Abstract: FR-PO952
Long-Term Resolution of HIV-Associated Nephropathy (HIVAN) after Treatment with Highly Active Antiretroviral Therapy (HAART)
Session Information
- Glomerular Diseases: Potpourri
October 25, 2024 | Location: Exhibit Hall, Convention Center
Abstract Time: 10:00 AM - 12:00 PM
Category: Glomerular Diseases
- 1402 Glomerular Diseases: Clinical, Outcomes, and Therapeutics
Authors
- Elkhodary, Mohamed Tarek, The University of Tennessee Health Science Center College of Medicine, Memphis, Tennessee, United States
- Wall, Barry M., Veterans Affairs Medical Center, Memphis, Tennessee, United States
Introduction
HIVAN is strongly associated with APOL1 homozygosity. There is usually a second hit, HIV infection being the prototype, which facilitates or precipitates the onset of collapsing focal segmental glomerulosclerosis (FSGS). Removal of this second hit could potentially allow renal recovery.
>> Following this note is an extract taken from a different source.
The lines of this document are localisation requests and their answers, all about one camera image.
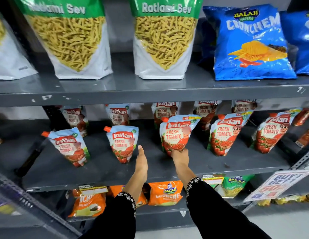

We describe a patient who developed nephrotic range proteinuria and renal failure secondary to HIVAN, necessitating hemodialysis, who recovered renal function following HAART and has had long-term preservation of renal function with no opportunistic infections.
Case Description
47-year-old African American male with bipolar disorder and CKD 3a presented in 2010 with fever, diaphoresis, and a gluteal abscess. Serum creatinine was markedly elevated, 8.0 mg/dl. Urinalysis was positive for +2 proteinuria, but negative for RBCs, WBCs, or cellular casts. UPCR was 7.75 mg/g. On imaging, kidneys were enlarged with increased echogenicity. Serological investigations were negative and complement levels were normal. Tests for RPR and hepatitis C were negative. HBsAg was positive. HIV-1 / 2 western blot returned positive with reduced CD4 count, 52 cells/µL, and HIV viral load of 246,940 copies/ml. He required hemodialysis support. Renal biopsy demonstated collapsing FSGS. HAART was initiated with continued outpatient hemodialysis. CD4 count improved and HIV viral load markedly decreased within 5 months of starting HAART. Renal function gradually improved and hemodialysis was discontinued. Proteinuria markedly improved, and he has maintained a stable serum creatinine (2.1 mg/dl) for 14 years while continuing antiviral treatment with nondetectable HIV viral load, CD4 count remaining >250 cells/µL and no opportunistic infections.
Discussion
HIVAN is driven by direct infection of kidney epithelial cells with HIV and subsequent HIV gene expression, particularly in patients of African ancestry with APOL1 homozygosity. Histologically, HIVAN results in a collapsing form of FSGS with tubular dilation and interstitial inflammation. HIVAN typically presents with rapid decline in kidney function with nephrotic range proteinuria. The risk increases if the patient has CD4 < 200 cells/µL, and /or high viral load. Early initiation of HAART can be associated with improvement in CD4 counts and HIV viral load, and can lead to subsequent long term improvement in GFR and proteinuria.